RECORDS PROVIDED:
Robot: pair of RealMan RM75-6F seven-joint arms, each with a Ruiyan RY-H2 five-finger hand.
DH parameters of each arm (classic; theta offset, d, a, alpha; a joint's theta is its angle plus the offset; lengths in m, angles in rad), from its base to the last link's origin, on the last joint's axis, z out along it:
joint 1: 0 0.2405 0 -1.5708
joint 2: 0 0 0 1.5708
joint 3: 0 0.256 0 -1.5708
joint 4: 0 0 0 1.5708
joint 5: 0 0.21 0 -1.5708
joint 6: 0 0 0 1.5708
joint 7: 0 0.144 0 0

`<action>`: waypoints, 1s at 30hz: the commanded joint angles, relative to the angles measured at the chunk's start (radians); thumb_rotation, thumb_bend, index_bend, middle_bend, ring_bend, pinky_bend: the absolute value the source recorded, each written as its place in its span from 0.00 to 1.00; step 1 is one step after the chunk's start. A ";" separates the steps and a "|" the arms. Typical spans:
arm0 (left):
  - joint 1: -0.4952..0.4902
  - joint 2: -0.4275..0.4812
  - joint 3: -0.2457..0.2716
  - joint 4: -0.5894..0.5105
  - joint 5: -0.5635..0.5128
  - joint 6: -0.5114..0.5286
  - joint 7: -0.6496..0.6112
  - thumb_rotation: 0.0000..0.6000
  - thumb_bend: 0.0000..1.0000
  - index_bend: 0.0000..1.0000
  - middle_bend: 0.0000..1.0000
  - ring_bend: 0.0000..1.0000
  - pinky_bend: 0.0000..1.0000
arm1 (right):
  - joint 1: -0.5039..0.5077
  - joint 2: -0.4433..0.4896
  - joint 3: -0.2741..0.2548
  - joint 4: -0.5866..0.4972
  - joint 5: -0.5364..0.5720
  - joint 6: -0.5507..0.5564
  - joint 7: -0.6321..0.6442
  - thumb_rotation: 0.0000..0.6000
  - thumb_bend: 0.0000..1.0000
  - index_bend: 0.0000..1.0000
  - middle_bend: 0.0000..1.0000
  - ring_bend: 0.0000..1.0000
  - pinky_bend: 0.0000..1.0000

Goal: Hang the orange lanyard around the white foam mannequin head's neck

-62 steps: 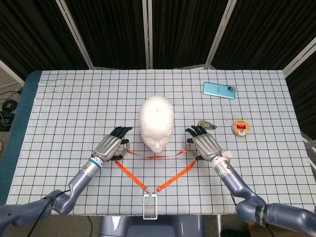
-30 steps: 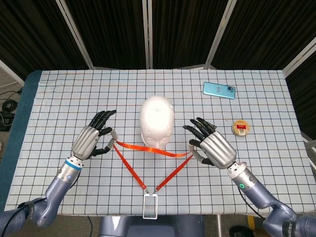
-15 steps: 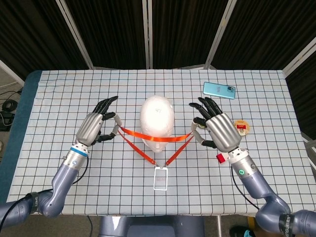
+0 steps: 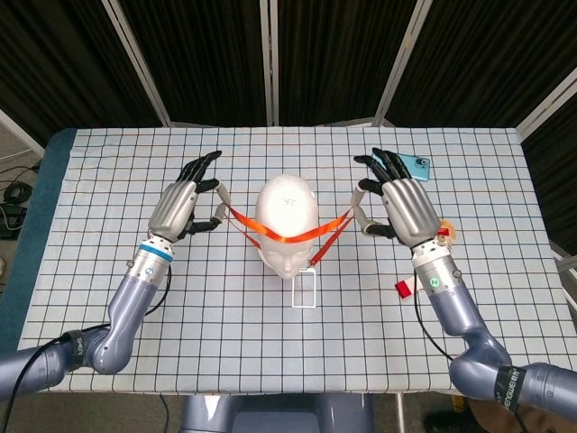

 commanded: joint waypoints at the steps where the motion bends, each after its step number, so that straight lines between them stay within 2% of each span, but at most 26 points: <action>1: -0.021 -0.001 -0.020 0.020 -0.051 -0.019 0.011 1.00 0.54 0.75 0.00 0.00 0.00 | 0.026 -0.003 0.036 0.014 0.059 -0.020 -0.001 1.00 0.40 0.77 0.16 0.00 0.00; 5: -0.032 -0.004 -0.026 0.040 -0.087 -0.029 0.012 1.00 0.54 0.75 0.00 0.00 0.00 | 0.044 -0.007 0.058 0.027 0.114 -0.035 -0.003 1.00 0.40 0.77 0.16 0.00 0.00; 14: -0.058 -0.025 -0.030 0.121 -0.153 -0.067 -0.006 1.00 0.54 0.74 0.00 0.00 0.00 | 0.119 -0.051 0.079 0.132 0.267 -0.093 -0.061 1.00 0.40 0.77 0.16 0.00 0.00; 24: -0.104 -0.083 -0.037 0.250 -0.200 -0.124 -0.041 1.00 0.54 0.71 0.00 0.00 0.00 | 0.192 -0.127 0.082 0.298 0.339 -0.137 -0.088 1.00 0.40 0.77 0.17 0.00 0.00; 29: -0.125 -0.115 -0.040 0.317 -0.190 -0.151 -0.074 1.00 0.54 0.65 0.00 0.00 0.00 | 0.218 -0.163 0.076 0.375 0.366 -0.158 -0.100 1.00 0.39 0.77 0.17 0.00 0.00; 30: -0.129 -0.122 -0.040 0.333 -0.188 -0.157 -0.079 1.00 0.53 0.56 0.00 0.00 0.00 | 0.223 -0.172 0.075 0.389 0.369 -0.158 -0.103 1.00 0.39 0.76 0.17 0.00 0.00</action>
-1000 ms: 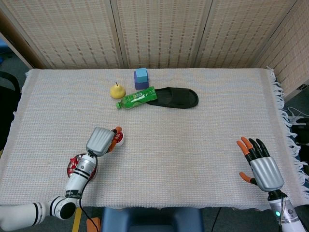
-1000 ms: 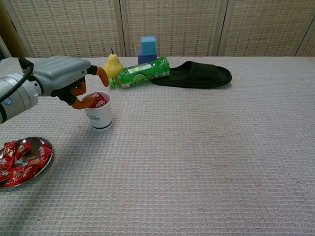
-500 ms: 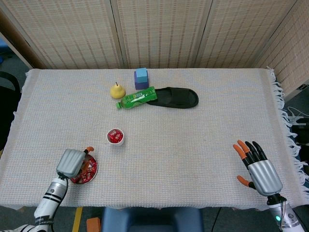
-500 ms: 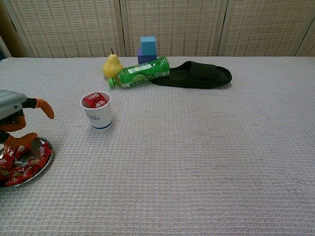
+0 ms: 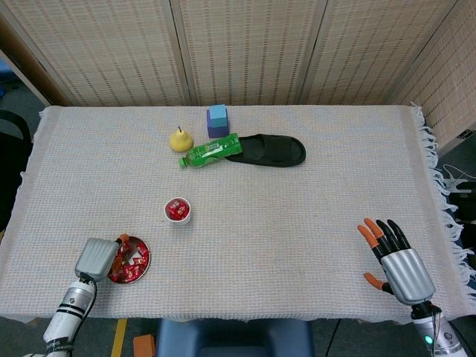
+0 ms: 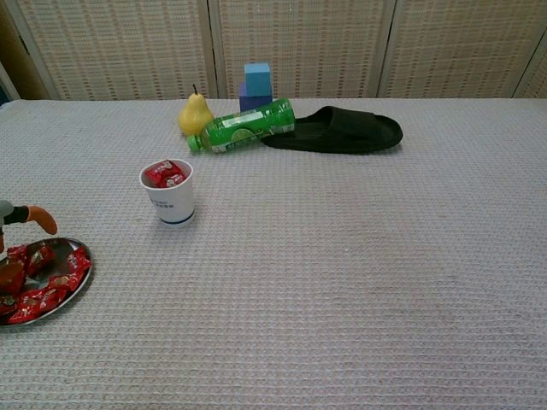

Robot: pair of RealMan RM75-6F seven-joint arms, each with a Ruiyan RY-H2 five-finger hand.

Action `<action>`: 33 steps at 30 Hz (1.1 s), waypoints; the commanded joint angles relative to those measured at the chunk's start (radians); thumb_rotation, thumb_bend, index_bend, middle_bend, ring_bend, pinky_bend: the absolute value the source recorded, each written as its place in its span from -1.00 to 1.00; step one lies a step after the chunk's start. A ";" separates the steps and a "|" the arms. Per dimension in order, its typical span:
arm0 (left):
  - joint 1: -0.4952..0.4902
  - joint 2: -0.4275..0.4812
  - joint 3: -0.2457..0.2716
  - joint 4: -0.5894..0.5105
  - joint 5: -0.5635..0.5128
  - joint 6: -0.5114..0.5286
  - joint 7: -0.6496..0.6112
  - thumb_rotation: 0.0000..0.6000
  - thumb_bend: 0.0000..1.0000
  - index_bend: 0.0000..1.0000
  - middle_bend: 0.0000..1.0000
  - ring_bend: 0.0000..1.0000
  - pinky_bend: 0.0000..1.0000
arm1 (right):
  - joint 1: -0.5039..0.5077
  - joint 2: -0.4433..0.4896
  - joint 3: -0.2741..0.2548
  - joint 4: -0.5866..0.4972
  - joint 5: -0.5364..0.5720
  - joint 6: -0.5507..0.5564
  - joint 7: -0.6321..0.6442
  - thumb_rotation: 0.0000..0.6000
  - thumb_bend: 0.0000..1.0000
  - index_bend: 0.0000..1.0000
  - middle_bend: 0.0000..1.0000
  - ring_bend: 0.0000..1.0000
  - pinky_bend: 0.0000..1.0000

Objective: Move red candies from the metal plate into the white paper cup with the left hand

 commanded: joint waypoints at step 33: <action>0.019 -0.074 -0.036 0.119 0.010 -0.066 0.015 1.00 -0.17 -0.10 1.00 1.00 1.00 | -0.001 -0.001 0.004 -0.001 0.006 -0.007 -0.005 1.00 -0.88 -1.00 -1.00 -1.00 -1.00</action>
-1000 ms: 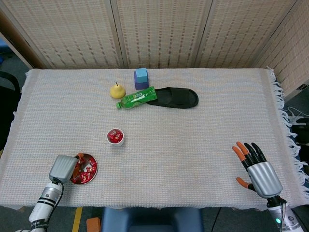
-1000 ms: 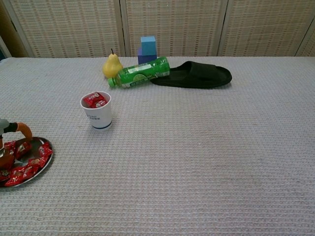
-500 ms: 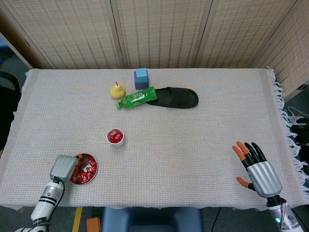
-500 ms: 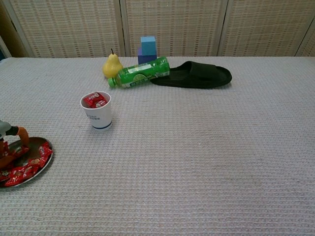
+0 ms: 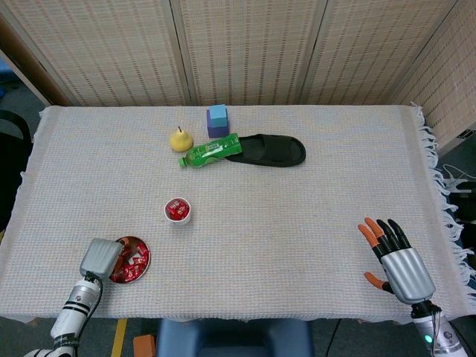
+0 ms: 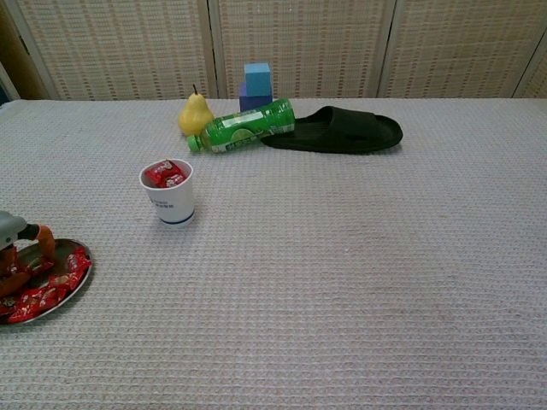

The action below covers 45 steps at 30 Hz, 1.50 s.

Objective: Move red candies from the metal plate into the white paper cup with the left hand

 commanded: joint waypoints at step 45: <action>-0.273 -0.027 -0.240 -0.183 -0.020 -0.075 0.112 1.00 -0.17 0.06 1.00 1.00 1.00 | 0.010 -0.003 0.037 0.006 0.087 -0.039 -0.002 1.00 -0.88 -1.00 -1.00 -1.00 -1.00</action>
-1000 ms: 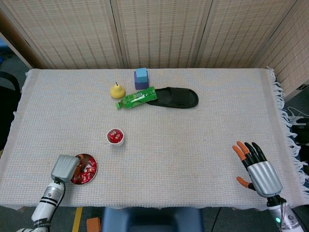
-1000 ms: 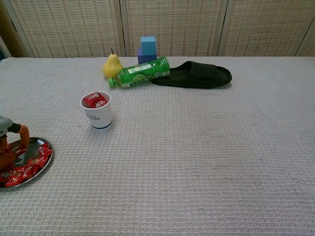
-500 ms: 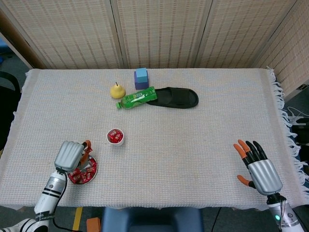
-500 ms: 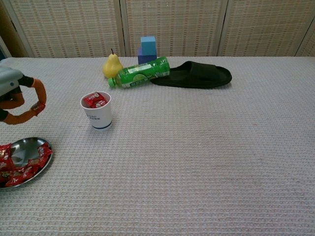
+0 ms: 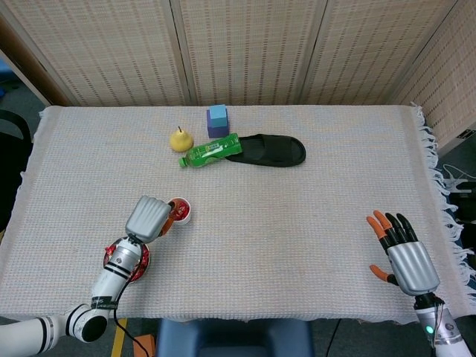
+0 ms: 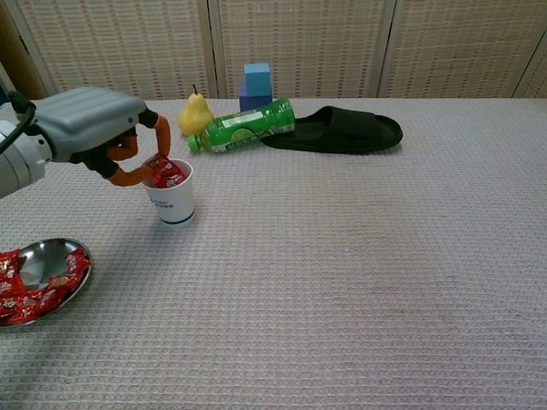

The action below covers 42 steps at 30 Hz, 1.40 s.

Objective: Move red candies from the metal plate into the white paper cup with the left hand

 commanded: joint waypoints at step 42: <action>0.092 0.089 0.190 -0.127 0.055 0.126 -0.098 1.00 -0.18 -0.57 1.00 1.00 1.00 | -0.008 0.011 -0.016 -0.007 -0.044 0.030 0.016 1.00 -0.88 -1.00 -1.00 -1.00 -1.00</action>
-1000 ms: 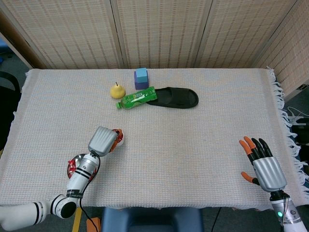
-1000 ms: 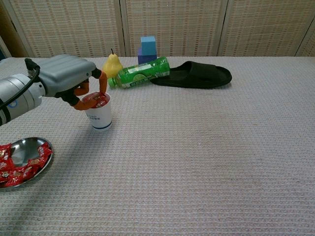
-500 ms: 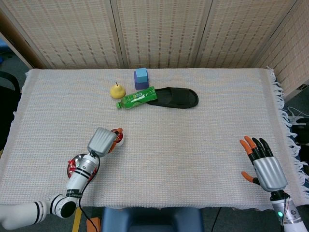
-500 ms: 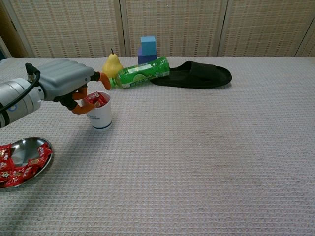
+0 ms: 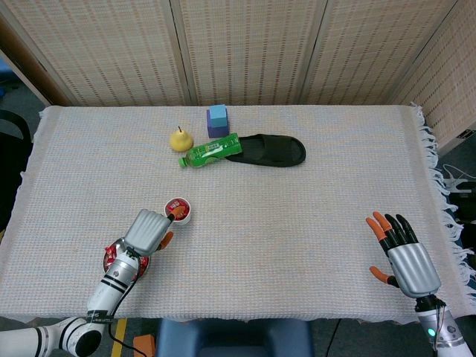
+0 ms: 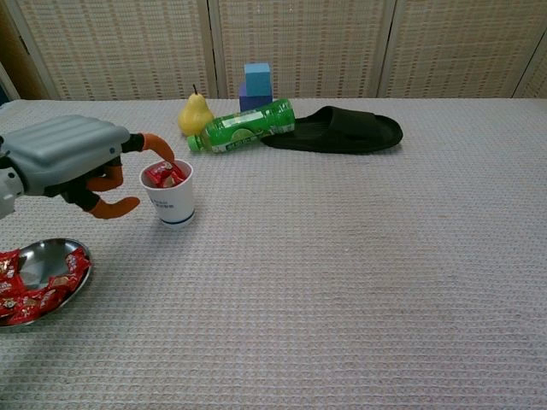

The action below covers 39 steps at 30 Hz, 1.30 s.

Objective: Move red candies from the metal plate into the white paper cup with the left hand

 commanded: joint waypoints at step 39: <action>0.262 0.035 0.190 0.032 0.138 0.060 -0.070 1.00 -0.21 -0.43 1.00 1.00 1.00 | -0.009 0.005 -0.041 -0.001 -0.092 0.035 0.011 1.00 -0.88 -1.00 -1.00 -1.00 -1.00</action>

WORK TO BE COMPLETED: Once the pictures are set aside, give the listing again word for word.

RESPONSE:
Robot: pair of RealMan RM75-6F seven-joint arms, each with a Ruiyan RY-H2 five-finger hand.
DH parameters of each arm (classic; theta offset, d, a, alpha; a joint's theta is its angle plus the offset; lengths in m, angles in rad), from its base to the last link's origin, on the last joint's axis, z out along it:
joint 1: 0 0.2405 0 -1.5708
joint 2: 0 0 0 1.5708
joint 3: 0 0.256 0 -1.5708
joint 4: 0 0 0 1.5708
joint 5: 0 0.21 0 -1.5708
joint 6: 0 0 0 1.5708
joint 7: 0 0.144 0 0

`<action>`: waypoints, 1s at 30hz: the commanded joint angles, relative to the angles measured at the chunk's start (radians); thumb_rotation, thumb_bend, index_bend, middle_bend, ring_bend, pinky_bend: the absolute value the source recorded, each written as its place in its span from 0.00 to 1.00; step 1 is one step after the chunk's start. A ";" separates the steps and a "|" the arms. Typical spans:
arm0 (left):
  - joint 1: -0.4952..0.4902
  - joint 2: -0.4275..0.4812
  - joint 3: -0.2457..0.2716
  - joint 4: -0.5894..0.5105
  - joint 5: -0.5635..0.5128
  - joint 6: -0.5114..0.5286
  - joint 7: -0.6496..0.6112
  - thumb_rotation: 0.0000..0.6000
  - thumb_bend: 0.0000..1.0000
  - index_bend: 0.0000..1.0000
  - middle_bend: 0.0000..1.0000
  - ring_bend: 0.0000..1.0000
  - pinky_bend: 0.0000..1.0000
arm1 (right):
  - joint 1: -0.5039..0.5077
  - joint 2: -0.4433..0.4896
  - joint 3: -0.2741..0.2548
  - joint 4: -0.5866..0.4972
  - joint 5: -0.5364..0.5720
  - joint 6: -0.5507..0.5564
  - joint 7: -0.6321..0.6442
  - thumb_rotation: 0.0000..0.6000
  - thumb_bend: 0.0000..1.0000
  - index_bend: 0.0000..1.0000
  - middle_bend: 0.0000..1.0000
  - ring_bend: 0.0000..1.0000
  - pinky_bend: 0.0000..1.0000

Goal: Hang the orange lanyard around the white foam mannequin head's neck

-62 steps: 
-30 steps: 
-15 steps: 
+0 steps: 

 commanded: joint waypoints at the steps where the motion bends, each after its step number, so that straight lines between them stay within 2% of each span, but at most 26 points: <action>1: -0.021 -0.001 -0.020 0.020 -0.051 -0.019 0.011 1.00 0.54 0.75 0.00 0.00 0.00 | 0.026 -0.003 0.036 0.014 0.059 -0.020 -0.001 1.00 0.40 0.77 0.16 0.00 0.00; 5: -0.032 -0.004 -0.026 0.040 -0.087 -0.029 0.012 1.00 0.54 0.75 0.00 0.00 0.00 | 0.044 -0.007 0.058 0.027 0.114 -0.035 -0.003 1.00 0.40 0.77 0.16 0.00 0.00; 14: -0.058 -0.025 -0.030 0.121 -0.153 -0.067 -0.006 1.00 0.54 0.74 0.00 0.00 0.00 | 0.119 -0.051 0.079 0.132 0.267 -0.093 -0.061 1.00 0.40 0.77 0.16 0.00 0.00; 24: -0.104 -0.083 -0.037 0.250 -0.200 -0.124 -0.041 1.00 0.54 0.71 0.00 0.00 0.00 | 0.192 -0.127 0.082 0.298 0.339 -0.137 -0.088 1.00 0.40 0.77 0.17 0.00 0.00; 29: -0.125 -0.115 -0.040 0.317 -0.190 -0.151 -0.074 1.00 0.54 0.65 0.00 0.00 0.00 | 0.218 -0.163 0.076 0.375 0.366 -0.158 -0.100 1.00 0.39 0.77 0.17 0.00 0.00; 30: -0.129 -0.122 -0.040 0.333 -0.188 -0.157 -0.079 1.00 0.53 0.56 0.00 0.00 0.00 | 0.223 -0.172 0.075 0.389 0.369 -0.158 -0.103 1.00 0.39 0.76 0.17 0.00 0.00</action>
-1000 ms: 
-1000 ms: 
-500 ms: 
-500 ms: 
+0 ms: 
+0 ms: 

Robot: pair of RealMan RM75-6F seven-joint arms, each with a Ruiyan RY-H2 five-finger hand.

Action `<action>`: 33 steps at 30 Hz (1.1 s), waypoints; the commanded joint angles relative to those measured at the chunk's start (radians); thumb_rotation, thumb_bend, index_bend, middle_bend, ring_bend, pinky_bend: the absolute value the source recorded, each written as its place in its span from -1.00 to 1.00; step one lies a step after the chunk's start. A ";" separates the steps and a "|" the arms. Per dimension in order, its typical span:
arm0 (left):
  - joint 1: -0.4952..0.4902
  - joint 2: -0.4275..0.4812
  - joint 3: -0.2457..0.2716
  - joint 4: -0.5894..0.5105
  - joint 5: -0.5635..0.5128
  - joint 6: -0.5114..0.5286
  - joint 7: -0.6496..0.6112
  - thumb_rotation: 0.0000..0.6000
  - thumb_bend: 0.0000..1.0000
  - index_bend: 0.0000..1.0000
  - middle_bend: 0.0000..1.0000
  - ring_bend: 0.0000..1.0000
  - pinky_bend: 0.0000..1.0000
arm1 (right):
  - joint 1: -0.5039..0.5077
  - joint 2: -0.4433..0.4896
  - joint 3: -0.2741..0.2548
  - joint 4: -0.5866..0.4972
  - joint 5: -0.5364..0.5720
  - joint 6: -0.5507..0.5564
  - joint 7: -0.6321..0.6442
  - thumb_rotation: 0.0000..0.6000
  - thumb_bend: 0.0000..1.0000
  - index_bend: 0.0000..1.0000
  - middle_bend: 0.0000..1.0000
  - ring_bend: 0.0000..1.0000
  - pinky_bend: 0.0000..1.0000

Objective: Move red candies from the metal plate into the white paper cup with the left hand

 commanded: joint waypoints at step 33: <action>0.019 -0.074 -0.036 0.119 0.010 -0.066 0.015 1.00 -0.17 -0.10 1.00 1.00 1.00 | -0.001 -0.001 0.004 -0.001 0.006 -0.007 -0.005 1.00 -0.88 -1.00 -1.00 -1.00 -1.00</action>
-1000 ms: 
-1000 ms: 
-500 ms: 
-500 ms: 
+0 ms: 
+0 ms: 

The action below covers 45 steps at 30 Hz, 1.50 s.

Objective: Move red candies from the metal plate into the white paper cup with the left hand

 commanded: joint waypoints at step 45: <action>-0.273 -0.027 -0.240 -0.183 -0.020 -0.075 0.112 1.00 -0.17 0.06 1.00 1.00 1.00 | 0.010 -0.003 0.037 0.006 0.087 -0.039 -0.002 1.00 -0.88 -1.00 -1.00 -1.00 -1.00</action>
-1000 ms: 
-1000 ms: 
-500 ms: 
-500 ms: 
+0 ms: 
+0 ms: 

The action below covers 42 steps at 30 Hz, 1.40 s.

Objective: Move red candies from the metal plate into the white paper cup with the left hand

 commanded: joint waypoints at step 42: <action>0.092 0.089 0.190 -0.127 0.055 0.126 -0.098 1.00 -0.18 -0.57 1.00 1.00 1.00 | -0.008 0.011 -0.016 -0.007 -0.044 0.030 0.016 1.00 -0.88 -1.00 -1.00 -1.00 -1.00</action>
-1000 ms: 
-1000 ms: 
-500 ms: 
-500 ms: 
+0 ms: 
+0 ms: 

The action below covers 39 steps at 30 Hz, 1.30 s.

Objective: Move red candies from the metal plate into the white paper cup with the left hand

 commanded: joint waypoints at step 39: <action>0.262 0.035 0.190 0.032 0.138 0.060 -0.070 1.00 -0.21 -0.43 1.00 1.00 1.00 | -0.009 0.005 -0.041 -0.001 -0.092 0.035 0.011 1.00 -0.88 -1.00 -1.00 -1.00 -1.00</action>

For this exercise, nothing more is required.